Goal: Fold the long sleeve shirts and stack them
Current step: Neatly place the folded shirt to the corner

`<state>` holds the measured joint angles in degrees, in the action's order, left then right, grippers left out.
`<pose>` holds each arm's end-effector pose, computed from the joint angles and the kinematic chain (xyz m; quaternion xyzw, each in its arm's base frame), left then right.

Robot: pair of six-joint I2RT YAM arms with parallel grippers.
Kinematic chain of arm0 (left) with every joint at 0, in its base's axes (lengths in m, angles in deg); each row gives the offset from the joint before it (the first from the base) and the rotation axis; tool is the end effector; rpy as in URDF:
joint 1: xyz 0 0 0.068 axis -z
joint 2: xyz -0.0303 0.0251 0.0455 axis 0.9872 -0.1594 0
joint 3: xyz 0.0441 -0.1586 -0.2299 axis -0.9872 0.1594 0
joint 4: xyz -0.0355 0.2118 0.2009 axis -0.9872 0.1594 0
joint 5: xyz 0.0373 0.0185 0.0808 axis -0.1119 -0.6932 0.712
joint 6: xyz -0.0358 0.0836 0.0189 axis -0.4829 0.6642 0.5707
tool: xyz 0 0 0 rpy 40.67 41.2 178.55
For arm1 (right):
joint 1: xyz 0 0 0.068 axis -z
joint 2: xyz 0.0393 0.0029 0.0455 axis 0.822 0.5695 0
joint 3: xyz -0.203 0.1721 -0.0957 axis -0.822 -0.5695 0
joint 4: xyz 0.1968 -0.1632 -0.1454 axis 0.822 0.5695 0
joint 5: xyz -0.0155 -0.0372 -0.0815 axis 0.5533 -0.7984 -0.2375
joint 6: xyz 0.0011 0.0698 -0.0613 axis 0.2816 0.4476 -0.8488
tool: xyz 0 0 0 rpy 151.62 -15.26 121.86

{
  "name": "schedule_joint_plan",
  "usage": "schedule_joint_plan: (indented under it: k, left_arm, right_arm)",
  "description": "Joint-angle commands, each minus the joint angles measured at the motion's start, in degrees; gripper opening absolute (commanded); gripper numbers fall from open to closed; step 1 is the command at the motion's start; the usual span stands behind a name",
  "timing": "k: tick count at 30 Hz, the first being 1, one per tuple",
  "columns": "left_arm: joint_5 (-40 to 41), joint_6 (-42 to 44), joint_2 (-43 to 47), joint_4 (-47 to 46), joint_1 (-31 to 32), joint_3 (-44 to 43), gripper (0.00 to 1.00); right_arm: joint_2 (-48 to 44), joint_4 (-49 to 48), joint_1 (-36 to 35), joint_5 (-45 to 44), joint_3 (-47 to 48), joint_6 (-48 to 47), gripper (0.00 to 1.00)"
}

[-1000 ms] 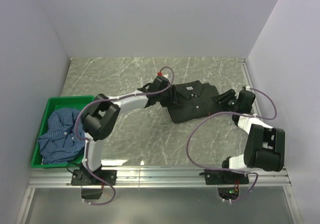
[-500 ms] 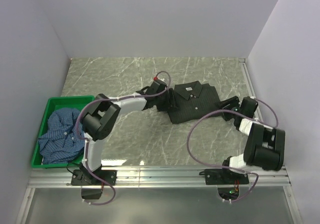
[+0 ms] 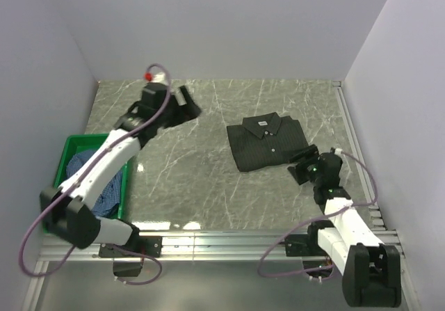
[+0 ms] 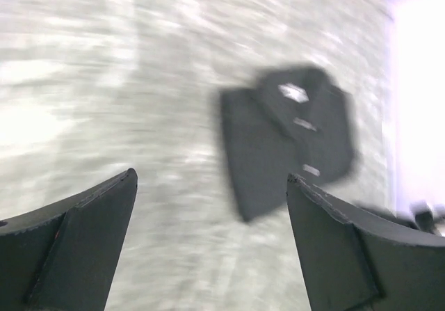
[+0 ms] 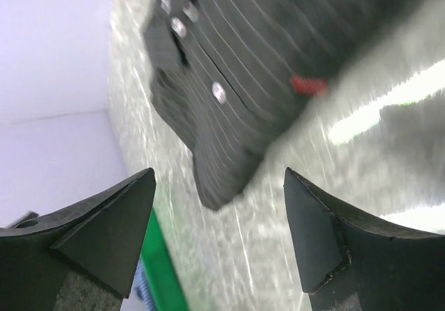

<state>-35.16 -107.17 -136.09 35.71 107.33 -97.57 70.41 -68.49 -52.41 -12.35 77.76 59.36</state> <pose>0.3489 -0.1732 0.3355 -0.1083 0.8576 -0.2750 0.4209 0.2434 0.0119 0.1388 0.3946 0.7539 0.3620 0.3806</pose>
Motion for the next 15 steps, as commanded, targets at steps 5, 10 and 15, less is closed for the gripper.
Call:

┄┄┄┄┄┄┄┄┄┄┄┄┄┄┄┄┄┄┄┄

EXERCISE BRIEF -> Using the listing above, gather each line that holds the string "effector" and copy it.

ANSWER SPACE ->
`<pose>` holds each arm's end-effector pose, computed from the joint angles and the kinematic chain (xyz m; quaternion xyzw, each in its arm's base frame), left then right.
Kinematic chain of arm0 (left) with every joint at 0, in its base's axes (lengths in m, angles in deg); each row gives the offset from the joint before it (the first from the base) and the rotation axis; tool is the end effector; rpy as in URDF:

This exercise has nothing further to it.